出了第四座石碑,文天还沉浸在刚才的碑文中。
吾不知谁之子,象帝之先。
第五座石碑。
“天地不仁,以万物为刍狗圣人不仁,以百姓为刍狗。天地之间,其犹橐龠乎?虚而不屈,动而愈出。多言数穷,不如守中。”
“好像经常听到有人引用道祖这篇经文啊,尤其是前面两句。”
“世人都是蠢货,还指望着天地遂他意,万事顺他心,都是在痴心妄想。现在的神道仁道魔道,都是狗屁,都把自己当圣人了,都想要以百姓为刍狗了。修行之道,已入歧途,祸不远矣!”
“老前辈,多言数穷,不如守中。这说的是什么意思?”
“这说的是,滚,快滚,这才是重点!”
第六座石碑。
“谷神不死,是谓玄牝。玄牝之门,是谓天地根。绵绵若存,用之不勤。”
“老前辈,这篇怎么理解呢?”
“小子,占便宜没够是吧?你要是肯拜我为师,我还可以考虑给你详细讲讲。要不然,就等你小子什么时候长大了,什么时候就明白了。”
“老前辈,你不会自己也没弄明白吧?”
“臭小子,想用激将法,没门!滚,赶紧滚!”
第七座石碑。
“天长地久。天地所以能长且久者,以其不自生,故能长生。是以圣人后其身而身先,外其身而身存。非以其无私邪,故能成其私。”
“老前辈,道祖说天地能长生,是因为其不自生,那人要想长生,是不是也要不自生?可怎么才能不自生呢?”

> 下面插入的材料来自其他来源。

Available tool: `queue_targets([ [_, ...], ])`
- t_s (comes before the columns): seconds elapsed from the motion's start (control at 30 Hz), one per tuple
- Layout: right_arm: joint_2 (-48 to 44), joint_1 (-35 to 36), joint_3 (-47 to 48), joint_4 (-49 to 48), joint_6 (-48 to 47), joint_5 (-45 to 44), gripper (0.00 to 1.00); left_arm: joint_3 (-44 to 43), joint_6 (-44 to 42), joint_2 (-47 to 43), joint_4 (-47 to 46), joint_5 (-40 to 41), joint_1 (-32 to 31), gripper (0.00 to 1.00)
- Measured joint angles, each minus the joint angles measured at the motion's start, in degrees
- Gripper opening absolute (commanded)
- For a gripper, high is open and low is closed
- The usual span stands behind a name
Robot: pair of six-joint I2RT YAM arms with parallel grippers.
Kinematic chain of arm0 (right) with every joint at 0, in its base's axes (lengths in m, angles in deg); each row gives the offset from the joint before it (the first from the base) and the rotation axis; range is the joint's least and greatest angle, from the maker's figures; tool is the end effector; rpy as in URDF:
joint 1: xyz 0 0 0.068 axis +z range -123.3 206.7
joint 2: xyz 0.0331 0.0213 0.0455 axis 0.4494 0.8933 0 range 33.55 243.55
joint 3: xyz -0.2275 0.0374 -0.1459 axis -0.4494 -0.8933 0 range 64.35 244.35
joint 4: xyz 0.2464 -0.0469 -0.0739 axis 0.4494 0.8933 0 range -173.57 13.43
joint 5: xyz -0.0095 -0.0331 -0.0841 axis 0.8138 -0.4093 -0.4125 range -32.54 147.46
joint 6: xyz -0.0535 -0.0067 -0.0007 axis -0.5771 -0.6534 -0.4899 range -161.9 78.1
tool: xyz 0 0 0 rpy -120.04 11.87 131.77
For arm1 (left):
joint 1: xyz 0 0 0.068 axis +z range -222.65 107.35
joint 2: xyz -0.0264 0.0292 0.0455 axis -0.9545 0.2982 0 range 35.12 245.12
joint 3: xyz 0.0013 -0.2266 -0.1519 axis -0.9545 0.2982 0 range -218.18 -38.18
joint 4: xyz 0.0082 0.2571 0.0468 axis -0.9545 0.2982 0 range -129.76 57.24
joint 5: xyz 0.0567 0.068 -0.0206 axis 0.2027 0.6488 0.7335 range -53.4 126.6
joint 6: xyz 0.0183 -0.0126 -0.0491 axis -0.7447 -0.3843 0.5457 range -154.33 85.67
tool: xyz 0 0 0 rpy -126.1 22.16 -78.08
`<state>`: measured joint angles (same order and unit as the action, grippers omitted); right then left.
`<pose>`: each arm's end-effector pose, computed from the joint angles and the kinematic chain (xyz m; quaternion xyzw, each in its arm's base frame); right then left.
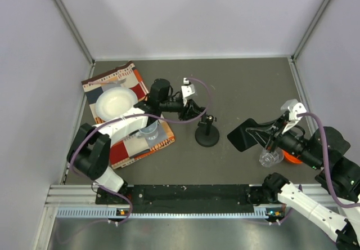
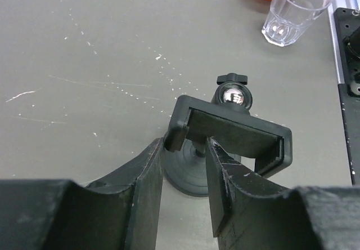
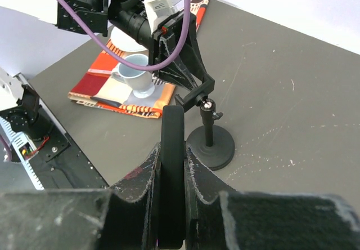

“天地不自生,是因为道生之,至于人,回家问你爹娘去。天地能长生,不是因为不自生,是因为道在,道灭,天地也不存。至于你这个娃娃,也想求长生,那就先找到你自己的爹娘,找到你自己的道。没有自己的道,哪里来的长生?”
“圣人后其身而身先,外其身而身存,圣人挺奸诈的啊!”
“嘘!你小子真是嘴上没毛,口无遮拦。滚吧,赶紧滚吧,少给我招祸!”
第座石碑。
“上善若水。水善利万物而不争,处众人之所恶,故几于道。居善地,心善渊,与善仁,言善信,政善治,事善能,动善时。夫唯不争,故无尤。”
“上善若水。水善利万物而不争,处众人之所恶,故几于道。这两句话感觉意思挺熟悉的,好像跟本”文天想说跟他本门的思想很接近,不过到嘴边的时候,猛然意识到不太对,及时收住了嘴巴。
“跟本,本什么?”
“不是本什么,小子的意思是想说,根本不太对吧,什么上善若水,既然不争,又说什么善渊善仁善信善治善能善时,这都是争啊。水善利万物而不争,这是错的啊,水争的就是下啊,而不是上。”文天为了给前面差点儿口误打掩护,不得不胡扯一通。
“水争下是天性,倒也说得过去,不过人往下坡走,也是越出溜越快啊,臭小子又在胡说道。滚!滚滚滚!”
文天在第一个石碑,整整花了两个时辰,几乎就是半天的时间,到了后面,却是越来越快,越来越快。
“行,那个小混蛋终于撵上去了,老天保佑他能通过试炼,也免得让老道我食言而肥。”酒道士看着文天后面越来越快,终于有了些安慰。